• Work instructions:
Output the data unchanged and complete, minus the images.

• Collected data:
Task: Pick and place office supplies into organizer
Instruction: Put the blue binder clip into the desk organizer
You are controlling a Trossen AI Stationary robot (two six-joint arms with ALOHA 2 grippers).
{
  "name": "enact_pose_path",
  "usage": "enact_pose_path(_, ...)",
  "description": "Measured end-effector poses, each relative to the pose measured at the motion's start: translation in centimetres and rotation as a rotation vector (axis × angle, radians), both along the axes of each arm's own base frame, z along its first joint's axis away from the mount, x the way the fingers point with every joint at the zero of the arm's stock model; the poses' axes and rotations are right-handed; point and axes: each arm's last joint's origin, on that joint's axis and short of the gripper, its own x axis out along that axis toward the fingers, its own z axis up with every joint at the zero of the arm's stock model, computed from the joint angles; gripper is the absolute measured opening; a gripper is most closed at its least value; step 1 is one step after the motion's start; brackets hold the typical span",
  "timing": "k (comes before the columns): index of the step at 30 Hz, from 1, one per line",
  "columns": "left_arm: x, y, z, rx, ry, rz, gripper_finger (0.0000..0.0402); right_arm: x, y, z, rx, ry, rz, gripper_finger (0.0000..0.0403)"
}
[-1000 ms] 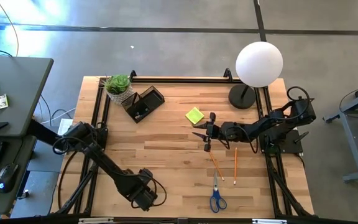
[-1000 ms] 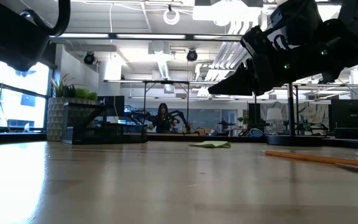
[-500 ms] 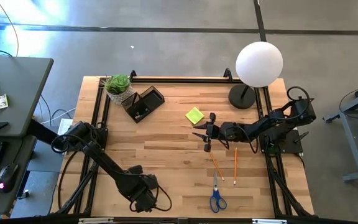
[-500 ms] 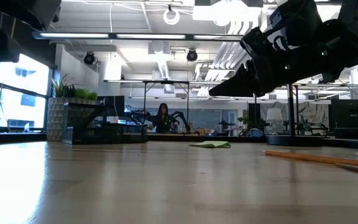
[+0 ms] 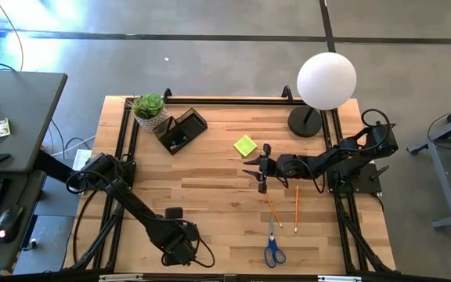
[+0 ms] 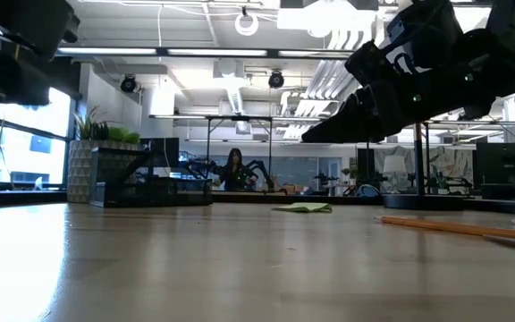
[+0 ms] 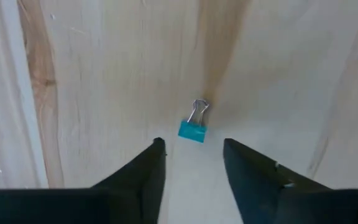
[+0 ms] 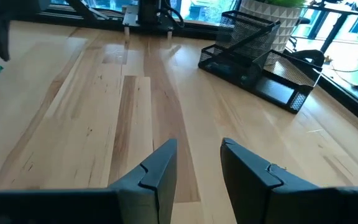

• Answer for this exercise:
Task: Pick and place office supplies into organizer
Instruction: Put the blue binder clip into the desk organizer
You are controlling a Trossen AI Stationary robot (two six-joint arms with ALOHA 2 grippers).
{
  "name": "enact_pose_path",
  "usage": "enact_pose_path(_, ...)",
  "description": "Measured end-effector poses, each relative to the pose measured at the motion's start: translation in centimetres and rotation as a rotation vector (axis × angle, radians), both along the axes of each arm's own base frame, z along its first joint's axis away from the mount, x the way the fingers point with every joint at the zero of the arm's stock model; the poses' axes and rotations are right-handed; point and axes: each arm's last joint's origin, on that joint's axis and short of the gripper, its own x axis out along that axis toward the fingers, its own z axis up with every joint at the zero of the arm's stock model, computed from the joint angles; gripper is the absolute measured opening; a gripper is most closed at its least value; step 1 is one step after the motion's start; brackets hold the typical span",
  "timing": "k (comes before the columns): index of the step at 30 Hz, from 1, one per line",
  "columns": "left_arm: x, y, z, rx, ry, rz, gripper_finger (0.0000..0.0402); right_arm: x, y, z, rx, ry, rz, gripper_finger (0.0000..0.0403)"
}
[-1000 ms] 
[-1000 ms] 
[-500 ms] 
[-500 ms] 
[+0 ms] 
[+0 ms] 
[+0 ms] 
[+0 ms] 

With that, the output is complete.